Welcome to this new chapter in CNN.
Here you will learn how to use a trained model to stimulate the learning of your own model.

This course is divided into three steps:

1.   Import and implement a pre-train model in our own model.
2.   Freeze layers in the pre-train model
3.   Use your own previous models to improve the precision of a brand new one.


## General introduction

Have you heard of the term "don't reinvent the wheel" ?
As developers, we are often self determined to create a new application, a new tool or a new software from scratch.
However, as much as intriguing and exiting it is, there is a lot of chance that somebody already built your tool in a much better way. Yes, I know it's sad, but there is also a lot of chance that this same tool has been open sourced for you to use freely! Yeah!!!

In data science, it is even more the case, as training a model from scratch require a tremendous amount of data requiring weeks of preparations.

This is why having the possibility to share knowledge between one model to another became a must, and this phenomenon was baptised: transfer learning


#### Transfer learning 

Transfer learning refer to the situation where what has been learned in one setting … is exploited to improve generalization in another setting.

It allows a model trained on one task to be re-purposed on a second related task. It allow rapid progress or improved performance when modeling the second task.


Here is the difference between creating your model from scratch and using Transfer learning:

Bellow in Strategy 1, we are creating a model from scratch using only on input data and letting or Neural Network do the heavy lifting over all of our layers.

however in Strategy 3, We are actualy using a previous model where we **FREEZE** its layers to freeze the weight saved in each layer of the network, then we add the additional layers for our specific use case.

![alt text](https://miro.medium.com/max/5994/1*9t7Po_ZFsT5_lZj445c-Lw.png)


#### the 3 adventages of using transfer learning 



1.   **Higher start**: The initial skill (before refining the model) on the new model is higher than it otherwise would be. In order word you get a boost at the intial phase of the training

2.   **Higher slope**: The rate of improvement of skill during training of the source model is steeper than it otherwise would be. Using pre-trained layers you use previous learning to increase the speed of your new model learning rate

3.   **Higher asymptote**: The converged skill of the trained model is better than it otherwise would be. The predictions are better


![alt text](https://3qeqpr26caki16dnhd19sv6by6v-wpengine.netdna-ssl.com/wp-content/uploads/2017/09/Three-ways-in-which-transfer-might-improve-learning.png
)



### Project overview 

Here we will use a dataset that you are already familiar with: Cat and Dog.
You can of course follow this tutorial using any dataset you want. But I recommend following the course using the dataset provided.

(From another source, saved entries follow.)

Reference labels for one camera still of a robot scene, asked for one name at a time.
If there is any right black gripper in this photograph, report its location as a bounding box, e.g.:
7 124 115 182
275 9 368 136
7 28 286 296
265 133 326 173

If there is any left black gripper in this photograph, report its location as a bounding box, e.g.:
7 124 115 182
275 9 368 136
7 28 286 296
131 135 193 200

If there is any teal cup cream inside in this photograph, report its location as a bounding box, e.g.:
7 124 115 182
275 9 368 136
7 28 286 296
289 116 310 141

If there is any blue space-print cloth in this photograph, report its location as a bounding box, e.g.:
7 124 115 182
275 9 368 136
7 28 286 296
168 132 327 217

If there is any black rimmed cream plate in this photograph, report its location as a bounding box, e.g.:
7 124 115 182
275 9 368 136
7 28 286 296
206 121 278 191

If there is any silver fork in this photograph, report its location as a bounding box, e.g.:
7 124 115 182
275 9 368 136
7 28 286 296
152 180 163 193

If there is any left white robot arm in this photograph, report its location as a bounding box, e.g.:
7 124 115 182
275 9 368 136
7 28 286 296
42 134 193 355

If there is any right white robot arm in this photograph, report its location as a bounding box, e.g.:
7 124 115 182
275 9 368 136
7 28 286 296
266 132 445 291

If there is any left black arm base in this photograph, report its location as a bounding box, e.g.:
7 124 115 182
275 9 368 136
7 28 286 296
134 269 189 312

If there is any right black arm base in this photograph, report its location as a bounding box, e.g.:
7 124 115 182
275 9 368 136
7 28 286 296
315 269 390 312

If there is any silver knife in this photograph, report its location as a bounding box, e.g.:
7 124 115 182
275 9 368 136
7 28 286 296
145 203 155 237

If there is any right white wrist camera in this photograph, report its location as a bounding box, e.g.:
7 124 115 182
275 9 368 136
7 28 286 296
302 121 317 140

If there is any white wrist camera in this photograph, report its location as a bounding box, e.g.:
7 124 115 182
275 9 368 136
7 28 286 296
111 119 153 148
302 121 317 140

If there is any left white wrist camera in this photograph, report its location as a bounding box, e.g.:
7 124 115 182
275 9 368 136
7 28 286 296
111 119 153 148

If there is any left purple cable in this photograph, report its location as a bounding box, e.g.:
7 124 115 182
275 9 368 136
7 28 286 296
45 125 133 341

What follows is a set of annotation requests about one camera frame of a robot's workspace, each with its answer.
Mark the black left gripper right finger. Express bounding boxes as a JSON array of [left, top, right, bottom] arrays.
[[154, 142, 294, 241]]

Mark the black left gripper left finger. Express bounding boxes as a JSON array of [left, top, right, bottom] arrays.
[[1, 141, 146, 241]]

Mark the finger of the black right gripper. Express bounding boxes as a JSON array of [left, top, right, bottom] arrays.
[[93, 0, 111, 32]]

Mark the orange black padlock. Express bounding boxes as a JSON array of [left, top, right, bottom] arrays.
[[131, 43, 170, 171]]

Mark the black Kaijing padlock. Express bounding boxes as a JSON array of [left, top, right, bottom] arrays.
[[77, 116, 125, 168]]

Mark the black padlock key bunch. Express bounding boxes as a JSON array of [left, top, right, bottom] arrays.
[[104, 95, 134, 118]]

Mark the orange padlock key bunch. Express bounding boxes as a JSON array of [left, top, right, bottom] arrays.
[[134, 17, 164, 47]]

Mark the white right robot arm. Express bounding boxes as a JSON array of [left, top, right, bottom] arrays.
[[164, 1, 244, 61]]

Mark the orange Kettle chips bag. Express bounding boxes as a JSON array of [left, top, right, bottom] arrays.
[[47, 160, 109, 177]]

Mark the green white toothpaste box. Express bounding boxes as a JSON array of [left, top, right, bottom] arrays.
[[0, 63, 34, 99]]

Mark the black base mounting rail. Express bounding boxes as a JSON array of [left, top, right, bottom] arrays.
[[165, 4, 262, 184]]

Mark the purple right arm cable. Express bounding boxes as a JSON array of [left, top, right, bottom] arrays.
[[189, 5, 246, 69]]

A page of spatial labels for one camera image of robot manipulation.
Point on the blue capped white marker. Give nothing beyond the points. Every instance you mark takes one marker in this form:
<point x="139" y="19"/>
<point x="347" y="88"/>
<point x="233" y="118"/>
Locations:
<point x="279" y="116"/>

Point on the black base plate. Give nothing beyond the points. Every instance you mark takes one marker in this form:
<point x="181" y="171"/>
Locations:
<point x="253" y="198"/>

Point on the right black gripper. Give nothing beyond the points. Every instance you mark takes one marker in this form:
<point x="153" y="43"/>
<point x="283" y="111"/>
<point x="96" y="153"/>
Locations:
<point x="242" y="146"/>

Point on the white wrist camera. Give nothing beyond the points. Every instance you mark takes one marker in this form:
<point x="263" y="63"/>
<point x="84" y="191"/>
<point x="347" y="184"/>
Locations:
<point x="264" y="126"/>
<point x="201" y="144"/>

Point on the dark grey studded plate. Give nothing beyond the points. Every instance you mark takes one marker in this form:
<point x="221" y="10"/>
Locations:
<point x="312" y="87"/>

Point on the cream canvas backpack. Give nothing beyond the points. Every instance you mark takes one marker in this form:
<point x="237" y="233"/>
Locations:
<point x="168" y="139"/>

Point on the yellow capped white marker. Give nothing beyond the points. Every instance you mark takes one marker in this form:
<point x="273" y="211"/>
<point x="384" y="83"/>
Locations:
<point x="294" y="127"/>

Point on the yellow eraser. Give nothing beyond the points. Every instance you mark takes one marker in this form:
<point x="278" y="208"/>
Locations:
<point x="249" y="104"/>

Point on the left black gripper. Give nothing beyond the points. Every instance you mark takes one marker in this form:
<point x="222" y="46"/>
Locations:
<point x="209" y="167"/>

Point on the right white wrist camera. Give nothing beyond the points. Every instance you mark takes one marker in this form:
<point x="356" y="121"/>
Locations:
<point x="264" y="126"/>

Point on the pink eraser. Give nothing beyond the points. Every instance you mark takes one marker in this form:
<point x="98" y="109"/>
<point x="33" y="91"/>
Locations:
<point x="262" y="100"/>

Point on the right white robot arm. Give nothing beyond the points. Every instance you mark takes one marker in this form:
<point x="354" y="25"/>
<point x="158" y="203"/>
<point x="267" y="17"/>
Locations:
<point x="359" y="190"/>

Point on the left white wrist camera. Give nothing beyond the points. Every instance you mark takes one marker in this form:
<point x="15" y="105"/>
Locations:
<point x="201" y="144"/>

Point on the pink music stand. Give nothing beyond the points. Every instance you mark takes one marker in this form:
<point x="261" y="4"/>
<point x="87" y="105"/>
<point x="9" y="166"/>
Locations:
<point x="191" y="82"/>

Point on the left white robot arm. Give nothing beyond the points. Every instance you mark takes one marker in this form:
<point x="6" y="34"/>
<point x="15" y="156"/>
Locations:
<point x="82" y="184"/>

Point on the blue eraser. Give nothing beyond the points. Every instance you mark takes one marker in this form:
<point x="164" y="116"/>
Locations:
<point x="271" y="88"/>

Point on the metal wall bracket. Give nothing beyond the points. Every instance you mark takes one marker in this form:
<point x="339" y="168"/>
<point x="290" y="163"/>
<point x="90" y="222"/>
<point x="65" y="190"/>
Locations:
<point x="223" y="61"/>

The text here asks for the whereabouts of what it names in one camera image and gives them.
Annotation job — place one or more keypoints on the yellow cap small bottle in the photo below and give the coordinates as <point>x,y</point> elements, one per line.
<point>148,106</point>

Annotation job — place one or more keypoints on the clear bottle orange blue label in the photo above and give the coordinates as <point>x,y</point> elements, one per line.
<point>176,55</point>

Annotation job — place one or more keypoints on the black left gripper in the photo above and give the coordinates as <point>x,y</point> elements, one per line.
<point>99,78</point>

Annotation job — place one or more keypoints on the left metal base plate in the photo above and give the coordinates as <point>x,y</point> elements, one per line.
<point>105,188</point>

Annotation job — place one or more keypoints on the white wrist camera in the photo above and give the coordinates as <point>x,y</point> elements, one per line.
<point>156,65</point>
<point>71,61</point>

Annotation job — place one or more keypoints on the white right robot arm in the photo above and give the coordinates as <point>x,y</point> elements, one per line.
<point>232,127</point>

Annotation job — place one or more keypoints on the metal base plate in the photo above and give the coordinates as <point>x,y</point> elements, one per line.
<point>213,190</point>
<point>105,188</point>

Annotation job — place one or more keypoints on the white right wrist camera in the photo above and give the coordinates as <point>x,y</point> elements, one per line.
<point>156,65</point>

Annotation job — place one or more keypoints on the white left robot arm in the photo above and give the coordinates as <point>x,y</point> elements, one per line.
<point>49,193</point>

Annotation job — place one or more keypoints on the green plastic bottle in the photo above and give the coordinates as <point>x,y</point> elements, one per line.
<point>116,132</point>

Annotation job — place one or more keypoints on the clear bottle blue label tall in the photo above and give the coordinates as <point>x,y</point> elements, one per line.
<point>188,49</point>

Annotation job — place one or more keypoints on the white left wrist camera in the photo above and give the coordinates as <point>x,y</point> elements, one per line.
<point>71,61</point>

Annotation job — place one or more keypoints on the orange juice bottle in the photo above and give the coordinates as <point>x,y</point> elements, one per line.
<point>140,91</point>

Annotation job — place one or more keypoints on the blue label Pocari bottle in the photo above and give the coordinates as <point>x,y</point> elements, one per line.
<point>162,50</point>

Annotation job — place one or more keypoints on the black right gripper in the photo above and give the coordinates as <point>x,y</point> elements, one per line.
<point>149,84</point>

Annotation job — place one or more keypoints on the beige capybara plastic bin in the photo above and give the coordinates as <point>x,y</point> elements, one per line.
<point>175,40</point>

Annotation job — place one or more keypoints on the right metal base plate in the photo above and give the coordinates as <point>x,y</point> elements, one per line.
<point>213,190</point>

We will start by talking about the project we would like to do:

We would like to create a model that will allow us to categorize an image as a cat or a dog at a high rate of prediction.

However, we only have a small number of images to do so: 4000 images of cats and 4000 images of dogs.

In order to increase or precision, we will use the VGG-16 model to "transfer its learning"


### But what is VGG-16 ?

Well I am glad you asked Timmy!


Here it is :

![alt text](https://neurohive.io/wp-content/uploads/2018/11/vgg16-1-e1542731207177.png)


VGG16 is a convolutionary neural network model presented by K. Simonyan and A. Zisserman of the University of Oxford in the newspaper "Very Deep Convolutional Networks for Large-Scale Image Recognition".

It trained more than 14 million images to predict 1,000 different classes. You could say it's a pretty good model to use as a basic model.


By the way, you need to be sure now that you understand the different layers described on the image!

Can you guess what the full neck + Relu is in Keras?





## Coding time

We will start by creating a new model by using VGG-16 as the base layer,
Then we will add a couple of Dense layers before finishing with a softmax layer with 2 nodes to predict wether we have a cat or a dog.

Let start with using the VGG-16 as our base layer.





In [1]:
from keras.models import Model, Sequential
from keras.layers import Dense,GlobalAveragePooling2D,Dropout,Flatten, Conv2D, MaxPooling2D
from keras.applications.vgg16 import VGG16

# lets initialize the VGG-16 model
# We then remove the final layer of the model as we will add our own to only classify cats and dogs
# We also decide the size of the input images: here they are 64px by 64px.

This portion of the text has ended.